The spins are often reported when alcohol is mixed with cannabis, since both may cause dizziness and magnify each other's effects. Smoking after drinking especially intensifies the effects of the alcohol, often resulting in nausea.

==Treatment and prevention==

Since at least some of the symptoms of "the spins" can be attributed to alcohol's disturbance of the vestibular system, many symptom relief strategies are based on increasing the body's ability to use other senses to regain balance. In addition to the vestibular system, vision and touch information from the body are extremely important in maintaining balance. In fact, the vestibular system is not necessary at all to maintain standing balance unless information from the other two systems becomes inadequate.

Keeping one foot flat on the ground while trying to sleep is one popular self-treatment for people whose dizziness is exacerbated by lying down with eyes closed. There is no direct scientific evidence to support this treatment, however it is consistent with studies showing that postural balance responses to high and low speed tilts are primarily driven by force and velocity receptors in the muscles with relatively little input from the vestibular system.
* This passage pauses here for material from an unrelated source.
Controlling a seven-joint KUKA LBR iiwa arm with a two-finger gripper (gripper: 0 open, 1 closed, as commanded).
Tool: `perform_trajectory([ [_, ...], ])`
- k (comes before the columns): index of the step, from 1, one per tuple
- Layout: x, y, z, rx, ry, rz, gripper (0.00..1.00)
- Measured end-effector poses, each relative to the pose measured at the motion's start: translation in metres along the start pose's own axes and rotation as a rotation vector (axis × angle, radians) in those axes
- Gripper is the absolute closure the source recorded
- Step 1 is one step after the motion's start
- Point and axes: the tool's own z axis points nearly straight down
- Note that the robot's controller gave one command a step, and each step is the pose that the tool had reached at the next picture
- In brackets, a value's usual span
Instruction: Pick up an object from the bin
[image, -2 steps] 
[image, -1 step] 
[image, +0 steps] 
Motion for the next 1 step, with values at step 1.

One way to mask the symptoms of the spins is to avoid staring at moving objects, such as people who are dancing or ceiling fans. Instead, it helps to stare at a non-moving object and slowly blink a few times. However, it will make things worse to keep one's eyes closed for an extended period. In minor cases of the spins, simply sitting alone in a quiet place or taking a walk is all it takes to make them subside.
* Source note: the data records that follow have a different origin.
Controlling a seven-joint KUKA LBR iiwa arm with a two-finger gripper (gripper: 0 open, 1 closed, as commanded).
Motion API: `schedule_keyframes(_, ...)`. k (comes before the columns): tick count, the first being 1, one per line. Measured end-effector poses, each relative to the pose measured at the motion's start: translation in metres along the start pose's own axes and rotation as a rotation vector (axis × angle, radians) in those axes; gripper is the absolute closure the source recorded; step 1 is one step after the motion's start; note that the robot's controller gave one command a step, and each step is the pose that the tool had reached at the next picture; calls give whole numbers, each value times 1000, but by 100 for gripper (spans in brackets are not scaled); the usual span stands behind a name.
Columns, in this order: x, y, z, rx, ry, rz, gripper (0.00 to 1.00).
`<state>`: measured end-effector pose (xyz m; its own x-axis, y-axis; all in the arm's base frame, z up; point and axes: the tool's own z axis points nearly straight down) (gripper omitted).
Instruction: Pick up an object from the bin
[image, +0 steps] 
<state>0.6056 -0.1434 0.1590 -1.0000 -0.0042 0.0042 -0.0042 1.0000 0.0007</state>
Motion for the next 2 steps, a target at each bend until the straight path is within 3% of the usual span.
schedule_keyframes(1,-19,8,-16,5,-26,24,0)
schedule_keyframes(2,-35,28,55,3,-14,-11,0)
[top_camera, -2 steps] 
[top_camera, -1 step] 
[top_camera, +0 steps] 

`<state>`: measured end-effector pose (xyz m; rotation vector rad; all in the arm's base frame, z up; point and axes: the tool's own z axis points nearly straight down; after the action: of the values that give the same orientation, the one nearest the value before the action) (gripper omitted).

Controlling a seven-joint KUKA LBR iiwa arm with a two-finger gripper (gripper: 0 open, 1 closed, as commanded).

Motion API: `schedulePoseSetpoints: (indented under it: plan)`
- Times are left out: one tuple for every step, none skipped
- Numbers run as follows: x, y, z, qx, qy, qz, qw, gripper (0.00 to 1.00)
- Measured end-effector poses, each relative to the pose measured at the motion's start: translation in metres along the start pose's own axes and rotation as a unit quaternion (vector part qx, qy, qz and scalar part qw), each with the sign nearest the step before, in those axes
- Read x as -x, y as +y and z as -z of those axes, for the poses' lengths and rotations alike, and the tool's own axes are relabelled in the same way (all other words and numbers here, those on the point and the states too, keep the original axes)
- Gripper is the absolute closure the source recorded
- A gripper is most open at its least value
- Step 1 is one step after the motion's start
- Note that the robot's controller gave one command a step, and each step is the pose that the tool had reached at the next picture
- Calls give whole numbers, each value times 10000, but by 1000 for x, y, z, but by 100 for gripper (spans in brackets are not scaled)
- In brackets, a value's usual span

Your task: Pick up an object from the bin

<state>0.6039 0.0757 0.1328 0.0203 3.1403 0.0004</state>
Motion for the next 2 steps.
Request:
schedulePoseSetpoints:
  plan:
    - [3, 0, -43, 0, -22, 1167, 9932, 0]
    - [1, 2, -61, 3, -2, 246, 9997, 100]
The best ways to avoid the spins are to continuously keep monitoring one's alcohol intake, which involves limiting one's intake to a reasonable level and to eat before drinking, which allows alcohol to be metabolized more efficiently and steadily, while also keeping blood sugar levels more even. Certain foods, such as crackers and cheese, have the right levels of carbohydrates, fat, and protein to help further slow the emptying of one's stomach.

==In popular culture==
Someone getting or having the spins is mentioned in several books, including: Being Irish by Joseph Keefe, The Girls' Guide to Surviving a Break-Up by Delphine Hirsh, The Stranger Guide to Seattle by Paula Gilovich and Traci Vogel, Rag Man by Pete Hautman, The Tin Roof Blowdown by James Lee Burke. Visual depictions of the imbalance or dizziness associated with drunkenness were also featured in Mabel's Strange Predicament and other Charlie Chaplin movies. The cause of the spins is also described in Season 1, Episode 10 of the Netflix Original Series Daredevil during a discussion between two main characters, Matt Murdock and Foggy Nelson, after a night of drinking. Murdock confirms when asked by Nelson that he still gets the spins despite being blind due to disturbed equilibrium of the fluid in the inner ear. In the film Frances Ha, Benji tells Frances that placing one foot on the ground as she lies down on her bed will somewhat alleviate the spins. Later in the film, she teaches this new trick to her friend Sophie. The Pittsburgh rapper, Mac Miller's album K.I.D.S featured a track titled "The Spins". Danger Ronnie and the Spins associate this into their name and music. Rock musician and Korn guitarist Brian "Head" Welch references experiencing the spins during his time as an alcoholic and drug addict. He mentions the symptoms were particularly noticeable when laying down with his eyes closed. These references were made in his self-debuted album track "Flush". The Philadelphia band Modern Baseball make reference to the spins in their 2014 track Rock Bottom, from the album You're Gonna Miss It All.